Zeeroverij of piraterij is een praktijk die sinds mensenheugenis heeft bestaan, zelfs voor de tijd van de oude Grieken en Romeinen. Volgens artikel 101 van het VN-zeerechtverdrag (UNCLOS) van 1982 is piraterij gedefinieerd als elke criminele daad van geweld, detentie of plundering die wordt gepleegd voor privé-doeleinden door de bemanning of passagiers van een privé-schip die is gericht op volle zee (dat wil zeggen buiten de territoriale wateren) tegen een ander schip of personen of bezit aan boord van een schip. Piraterij kan ook worden gepleegd tegen een schip, persoon of bezit buiten de jurisdictie van enige staat. Desalniettemin wordt aanvaard dat elke staat piraterij kan vervolgen op basis van het universaliteitsbeginsel aangezien het gaat om een misdaad tegen de gehele internationale gemeenschap die de vrije zeevaart belemmert.[1][2]

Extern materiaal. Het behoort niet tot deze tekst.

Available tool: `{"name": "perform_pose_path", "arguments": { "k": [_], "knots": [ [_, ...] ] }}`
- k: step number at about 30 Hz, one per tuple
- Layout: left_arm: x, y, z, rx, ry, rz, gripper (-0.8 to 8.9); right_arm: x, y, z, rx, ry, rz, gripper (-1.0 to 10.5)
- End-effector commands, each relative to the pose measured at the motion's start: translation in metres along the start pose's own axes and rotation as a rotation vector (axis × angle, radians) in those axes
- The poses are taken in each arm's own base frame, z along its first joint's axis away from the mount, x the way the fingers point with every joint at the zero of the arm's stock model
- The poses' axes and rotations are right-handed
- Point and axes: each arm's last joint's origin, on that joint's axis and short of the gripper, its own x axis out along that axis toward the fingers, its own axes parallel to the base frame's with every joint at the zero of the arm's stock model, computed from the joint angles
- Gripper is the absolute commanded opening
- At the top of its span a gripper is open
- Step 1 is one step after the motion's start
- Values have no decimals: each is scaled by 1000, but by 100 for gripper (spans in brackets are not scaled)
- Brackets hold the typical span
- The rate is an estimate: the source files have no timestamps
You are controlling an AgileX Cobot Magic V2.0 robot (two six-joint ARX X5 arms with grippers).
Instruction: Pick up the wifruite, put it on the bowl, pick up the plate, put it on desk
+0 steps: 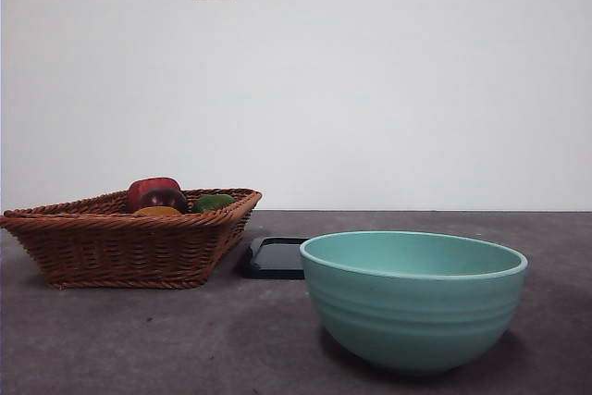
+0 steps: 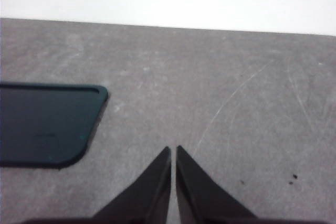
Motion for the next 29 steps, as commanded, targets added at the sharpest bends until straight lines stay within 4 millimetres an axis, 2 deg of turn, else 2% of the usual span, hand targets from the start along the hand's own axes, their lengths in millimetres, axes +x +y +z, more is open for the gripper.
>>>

Het eeuwenoude verschijnsel van de piraterij hoort nog steeds bij de huidige internationale zeescheepvaart. Piraterij betekent het roven van goederen of het ontvoeren van mensen in verband met losgeldvordering of slavenhandel. De oorsprong van de piraterij valt samen met het begin van de scheepvaart. Met het opkomen van de overzeese handelsvaart en het bijbehorende waardetransport breidde piraterij zich snel uit.
Verwant aan het begrip piraat of zeerover zijn boekanier en kaper. Nadat de luchtvaart belangrijker werd is het begrip piraterij ook hier in gebruik geraakt en weer later ook elders zoals in de wereld van kunst en wetenschap.